Practical Checklist: First Steps for Owners and Appraisers

  • Identify the medium:
    • Oil on canvas/panel, pastel on paper/board, monotype with or without pastel.
  • Record physical details:
    • Dimensions (sight and with frame), support type, inscriptions, stamps, labels, watermarks, plate mark (if any).
  • Photograph systematically:
    • Front, back, details (signature, edges, damages, labels), raking light for surface texture.
  • Assemble paperwork:
    • Bills of sale, exhibition catalog pages, prior appraisals, conservation reports, scholarly correspondence.
  • Compare to literature:
    • Check for inclusion in recognized catalogues and publications; note any variant titles.
  • Commission technical exam as needed:
    • Non-invasive imaging; pigment and fiber analysis; condition report from a qualified conservator.
  • Evaluate provenance:
    • Map ownership chain; scrutinize 1933–1945; corroborate dealer/exhibition claims with archives.
  • Avoid premature cleaning or varnishing:
    • Any treatment should follow specialist review; surface changes can jeopardize attribution and value.
  • Seek tiered opinions:
    • Connoisseurship from recognized specialists plus a conservator’s technical assessment.
  • Document everything:
    • Maintain a dossier to accompany any future sale, insurance, or loan.

FAQ

Q: My Degas is unsigned. Does that doom its chances? A: Not at all. Many genuine Degas works are unsigned. Attribution rests on a matrix of factors—provenance, literature, technical evidence, and stylistic analysis—not signature alone.

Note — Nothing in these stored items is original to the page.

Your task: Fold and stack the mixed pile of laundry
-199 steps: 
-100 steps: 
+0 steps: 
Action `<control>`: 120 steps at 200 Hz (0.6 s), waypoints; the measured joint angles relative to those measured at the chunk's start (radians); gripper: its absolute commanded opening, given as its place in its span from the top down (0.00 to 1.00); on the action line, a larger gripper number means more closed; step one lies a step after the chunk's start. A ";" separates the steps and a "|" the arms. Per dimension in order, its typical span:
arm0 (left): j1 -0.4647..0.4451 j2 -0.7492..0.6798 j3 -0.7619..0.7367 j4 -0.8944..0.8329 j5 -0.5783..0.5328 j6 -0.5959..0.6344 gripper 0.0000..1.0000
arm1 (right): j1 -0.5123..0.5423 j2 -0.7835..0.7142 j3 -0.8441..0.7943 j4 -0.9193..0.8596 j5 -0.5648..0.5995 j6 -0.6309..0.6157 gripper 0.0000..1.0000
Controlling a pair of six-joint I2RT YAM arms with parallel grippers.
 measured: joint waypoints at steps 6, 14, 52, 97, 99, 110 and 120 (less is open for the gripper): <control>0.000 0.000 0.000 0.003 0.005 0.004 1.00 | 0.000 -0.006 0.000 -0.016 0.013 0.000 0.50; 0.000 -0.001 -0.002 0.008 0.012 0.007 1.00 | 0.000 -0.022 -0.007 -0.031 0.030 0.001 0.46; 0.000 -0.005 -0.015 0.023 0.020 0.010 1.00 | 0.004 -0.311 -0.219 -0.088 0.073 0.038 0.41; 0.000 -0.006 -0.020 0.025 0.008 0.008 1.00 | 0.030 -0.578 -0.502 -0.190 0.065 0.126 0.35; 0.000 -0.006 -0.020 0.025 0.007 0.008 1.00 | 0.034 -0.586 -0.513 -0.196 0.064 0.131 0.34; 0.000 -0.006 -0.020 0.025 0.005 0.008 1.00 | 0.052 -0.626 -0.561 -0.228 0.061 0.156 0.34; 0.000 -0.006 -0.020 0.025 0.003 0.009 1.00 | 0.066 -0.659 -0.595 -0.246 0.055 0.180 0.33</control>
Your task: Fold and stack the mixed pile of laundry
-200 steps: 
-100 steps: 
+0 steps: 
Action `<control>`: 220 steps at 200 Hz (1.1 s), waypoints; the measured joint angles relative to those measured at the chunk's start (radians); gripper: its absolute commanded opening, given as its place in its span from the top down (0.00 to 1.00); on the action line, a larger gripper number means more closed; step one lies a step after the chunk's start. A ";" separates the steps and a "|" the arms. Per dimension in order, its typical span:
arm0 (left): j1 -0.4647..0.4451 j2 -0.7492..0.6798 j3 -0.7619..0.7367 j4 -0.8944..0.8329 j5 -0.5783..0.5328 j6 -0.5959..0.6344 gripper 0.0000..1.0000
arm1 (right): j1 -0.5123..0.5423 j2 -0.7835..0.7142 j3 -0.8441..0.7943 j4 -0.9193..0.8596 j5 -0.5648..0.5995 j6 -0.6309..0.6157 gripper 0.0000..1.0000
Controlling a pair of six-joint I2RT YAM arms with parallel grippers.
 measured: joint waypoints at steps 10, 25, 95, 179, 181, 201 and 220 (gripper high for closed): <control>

Q: How can I tell a pastel from chalk or colored pencil? A: Degas’s pastels typically show layered, velvety deposits with directional hatching and occasional stumped transitions. Under magnification, you’ll see particulate pastel rather than waxy sheen. Colored pencil leaves linear, waxy strokes; chalk is drier and less saturated.

Q: Are monotypes “prints” or “paintings” for appraisal purposes? A: Degas’s monotypes are unique impressions from a plate, often substantially reworked with pastel. Market practice values richly reworked monotypes closer to paintings on paper, while unembellished impressions are treated more like works on paper prints.

Q: Should a Degas oil be varnished? A: Many Degas oils were intended to read matte due to his lean, turpentine-rich technique. Later glossy varnishes can misrepresent the surface and impair value. Any consideration of varnish removal or application should be made with a specialist conservator.

Q: What’s the quickest way to add credibility to a potential Degas? A: Correlate three pillars: a documented provenance that reaches into the early 20th century, a scholarly literature mention or catalogue entry, and a clean technical report showing period-consistent materials and methods. Even one strong pillar can justify deeper research, but all three together make a compelling case.

A methodical, evidence-led approach is your best ally with Degas. His art rewards close looking—and so does the market.